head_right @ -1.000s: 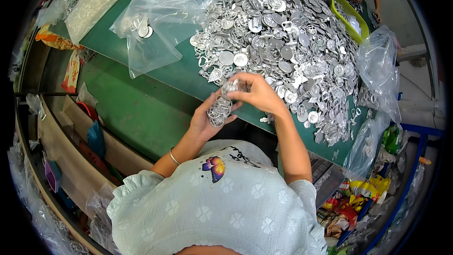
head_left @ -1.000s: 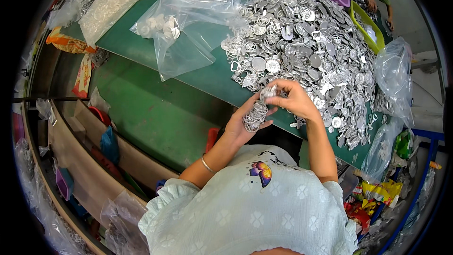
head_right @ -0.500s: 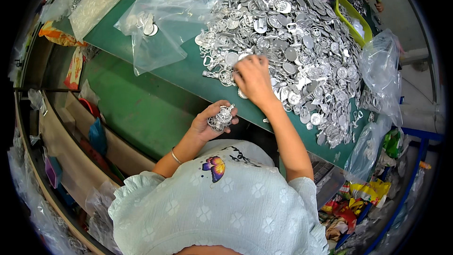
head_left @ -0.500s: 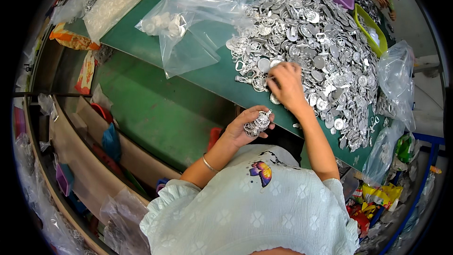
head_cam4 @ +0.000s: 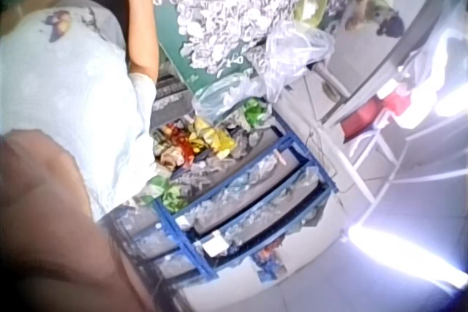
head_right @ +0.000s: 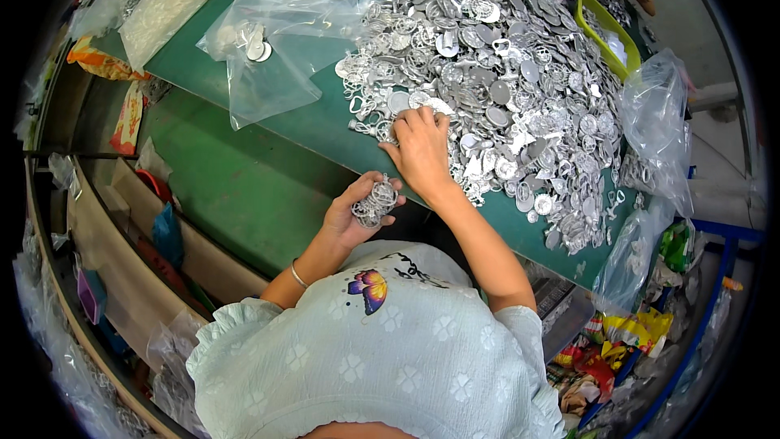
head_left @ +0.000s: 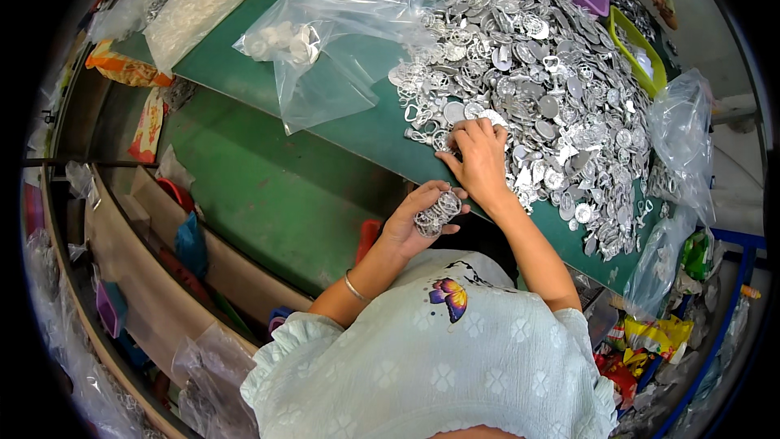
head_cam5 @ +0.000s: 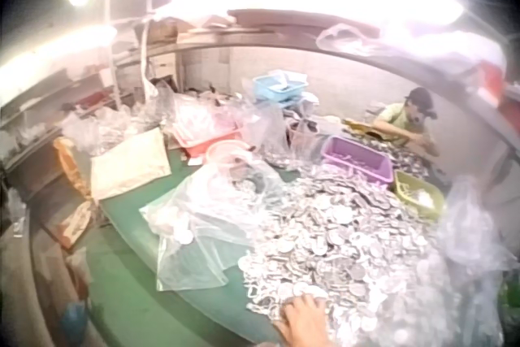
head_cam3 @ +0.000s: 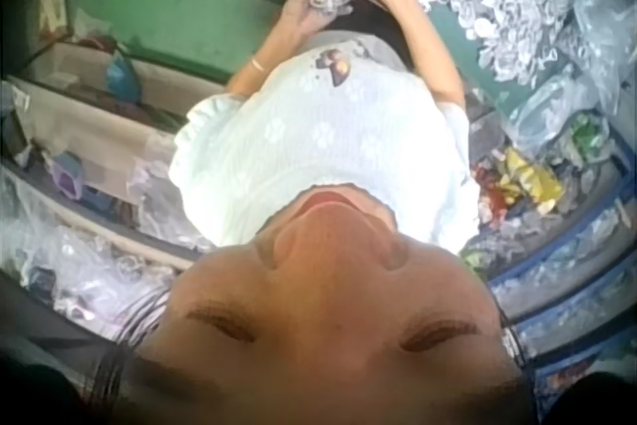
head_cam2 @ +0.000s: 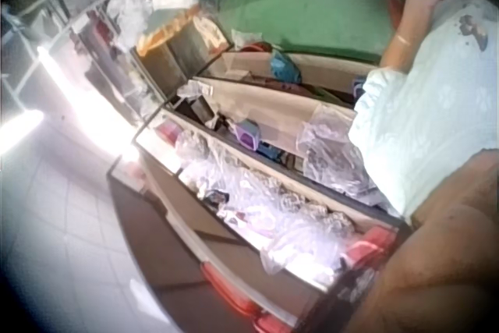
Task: The person sorts through a large pile of heart-shaped metal charms on a green table by hand, picking up individual pieces and stacking them in their palm.
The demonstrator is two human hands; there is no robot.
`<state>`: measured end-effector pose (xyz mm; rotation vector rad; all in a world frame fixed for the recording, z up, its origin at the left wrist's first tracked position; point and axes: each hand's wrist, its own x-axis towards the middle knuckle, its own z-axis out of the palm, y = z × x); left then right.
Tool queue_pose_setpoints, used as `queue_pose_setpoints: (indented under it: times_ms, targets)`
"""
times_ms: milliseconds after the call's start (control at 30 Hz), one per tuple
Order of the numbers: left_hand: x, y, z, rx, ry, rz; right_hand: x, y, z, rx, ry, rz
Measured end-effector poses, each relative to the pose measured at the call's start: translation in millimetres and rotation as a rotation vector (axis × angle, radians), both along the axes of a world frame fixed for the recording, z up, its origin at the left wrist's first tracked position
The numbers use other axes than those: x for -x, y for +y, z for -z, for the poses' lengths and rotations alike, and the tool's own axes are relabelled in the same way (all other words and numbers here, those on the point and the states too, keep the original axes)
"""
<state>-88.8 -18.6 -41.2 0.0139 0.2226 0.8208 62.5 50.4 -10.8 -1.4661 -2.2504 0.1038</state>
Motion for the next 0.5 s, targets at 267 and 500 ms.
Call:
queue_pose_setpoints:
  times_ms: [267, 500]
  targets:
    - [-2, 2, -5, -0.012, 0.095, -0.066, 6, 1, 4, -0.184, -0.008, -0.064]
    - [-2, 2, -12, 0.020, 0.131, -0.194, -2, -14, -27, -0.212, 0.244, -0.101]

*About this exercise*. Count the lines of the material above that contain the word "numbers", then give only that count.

*Answer box*. 2